Cricket fans gathered across Australia on Wednesday to mourn the death of batsman Phillip Hughes, a show of support described by Michael Clarke as the "spirit of cricket that binds us all together" in a eulogy to his close friend.
While Clarke was speaking at the funeral in Hughes's hometown of Macksville, thousands of fans braved the heat at the Sydney Cricket Ground (SCG), the Adelaide Oval, the Gabba and the WACA to express their grief.
Despite blanket live coverage of the funeral on local television and international news networks like the BBC and CNN, many of those present at Australia's iconic cricket venues travelled hundreds of kilometres to remember Hughes.
"As a fan of cricket, I felt obligated," said Ken Johnson from St George, who spoke to Reuters at the SCG, just metres from where Hughes suffered the fatal blow to the head from a bouncer during a state match last Tuesday.
At the SCG, the many cricket bats and floral tributes that had been laid outside the gates since Hughes died last Thursday had been brought into the ground and arranged on the wicket.
There was also an installation of 63 bats across the field, each one with the description of a milestone from the batsman's career, in a reference to the tally, 63 not out, that was on the SCG scoreboard when he was injured.

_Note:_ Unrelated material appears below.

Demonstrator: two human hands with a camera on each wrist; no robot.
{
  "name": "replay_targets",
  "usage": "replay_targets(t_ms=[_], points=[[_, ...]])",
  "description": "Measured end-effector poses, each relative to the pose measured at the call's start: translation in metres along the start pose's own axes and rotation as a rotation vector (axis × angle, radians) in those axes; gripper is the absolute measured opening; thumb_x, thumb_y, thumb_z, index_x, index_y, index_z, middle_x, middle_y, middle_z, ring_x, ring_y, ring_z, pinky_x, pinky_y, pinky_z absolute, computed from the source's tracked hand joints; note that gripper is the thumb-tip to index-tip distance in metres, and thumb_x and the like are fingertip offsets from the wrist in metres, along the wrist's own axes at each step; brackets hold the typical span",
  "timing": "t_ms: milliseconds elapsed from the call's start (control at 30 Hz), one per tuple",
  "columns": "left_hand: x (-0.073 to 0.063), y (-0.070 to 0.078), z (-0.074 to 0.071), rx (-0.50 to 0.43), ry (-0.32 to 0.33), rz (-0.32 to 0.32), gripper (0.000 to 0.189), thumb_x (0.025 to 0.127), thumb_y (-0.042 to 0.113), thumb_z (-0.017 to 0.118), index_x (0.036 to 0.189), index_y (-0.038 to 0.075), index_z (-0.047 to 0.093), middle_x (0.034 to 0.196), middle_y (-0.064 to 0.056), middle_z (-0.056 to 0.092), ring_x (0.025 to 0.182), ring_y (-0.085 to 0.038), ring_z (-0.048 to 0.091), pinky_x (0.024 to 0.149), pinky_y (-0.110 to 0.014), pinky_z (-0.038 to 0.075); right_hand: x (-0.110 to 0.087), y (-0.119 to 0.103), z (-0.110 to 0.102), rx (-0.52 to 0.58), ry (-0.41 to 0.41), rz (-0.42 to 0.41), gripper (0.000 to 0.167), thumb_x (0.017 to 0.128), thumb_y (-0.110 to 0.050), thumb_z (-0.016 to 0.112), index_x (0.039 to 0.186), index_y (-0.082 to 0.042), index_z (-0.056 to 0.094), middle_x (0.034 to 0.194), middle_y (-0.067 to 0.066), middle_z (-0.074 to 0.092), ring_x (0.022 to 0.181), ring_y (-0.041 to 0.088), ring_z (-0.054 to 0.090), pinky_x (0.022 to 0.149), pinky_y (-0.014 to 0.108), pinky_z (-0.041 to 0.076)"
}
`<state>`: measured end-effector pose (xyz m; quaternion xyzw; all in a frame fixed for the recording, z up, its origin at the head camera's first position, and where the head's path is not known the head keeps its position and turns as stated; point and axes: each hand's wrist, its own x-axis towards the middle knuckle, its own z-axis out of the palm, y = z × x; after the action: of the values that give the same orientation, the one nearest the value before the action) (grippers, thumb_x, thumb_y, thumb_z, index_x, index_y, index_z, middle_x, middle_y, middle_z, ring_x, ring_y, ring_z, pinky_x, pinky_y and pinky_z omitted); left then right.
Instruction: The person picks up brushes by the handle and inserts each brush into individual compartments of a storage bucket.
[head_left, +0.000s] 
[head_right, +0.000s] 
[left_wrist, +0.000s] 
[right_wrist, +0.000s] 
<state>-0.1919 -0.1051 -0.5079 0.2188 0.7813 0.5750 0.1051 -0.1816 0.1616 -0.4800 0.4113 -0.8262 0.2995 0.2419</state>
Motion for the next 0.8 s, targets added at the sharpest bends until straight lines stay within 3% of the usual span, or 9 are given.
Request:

In a country where sportsmen and women are idolised, Hughes had already secured his hero status with his exploits in 26 Tests for the national team.
It was, though, his fighting attitude -- encapsulated by his desire to reclaim his spot in the Australia Test team after being dropped several times -- that meant he was remembered so fondly by many of the hundreds of mourners at the SGC.
"A lot of people when they go down give it away but he just kept on coming back. I just loved his style, his ability to bat was unbelievable," said Simon Southwell, who travelled with his family from Canberra to Sydney.
Some 3,000 fans also turned out at the Adelaide Oval, where Hughes played his state cricket with South Australia since moving from New South Wales two years ago.
The tributes that have flooded in from around the world over the last week continued on Wednesday, making the mourning a truly international affair.
"Heart-rending funeral in Australia. Phil Hughes, we will miss you. Your game & exuberance won you fans all over! RIP," Indian Prime Minister Narendra Modi tweeted.
International media publications also followed the funeral proceedings.
The Daily Telegraph reported that a "steady stream of mourners" filled up the turf and paid their last respects.
"...a makeshift shrine set up at the Randwick End of the pitch. It marks the fateful spot where Phillip Hughes lost his life playing the game he loved. Sets of stumps are set up at either end --hauntingly with one bail lying on the ground next to them," the newspaper reported.
"Some 63 cricket bats stretch from deep backward point to the entry of the Members Stand -- a poignant nod to Phillip Hughes's final not out score."
The bats were inscribed with messages like "Cheeky chappie" and "top man" among others.
The inscription on the final bat read, "Phillip, you've left us but you'll never leave our memories –particularly here at the SCG."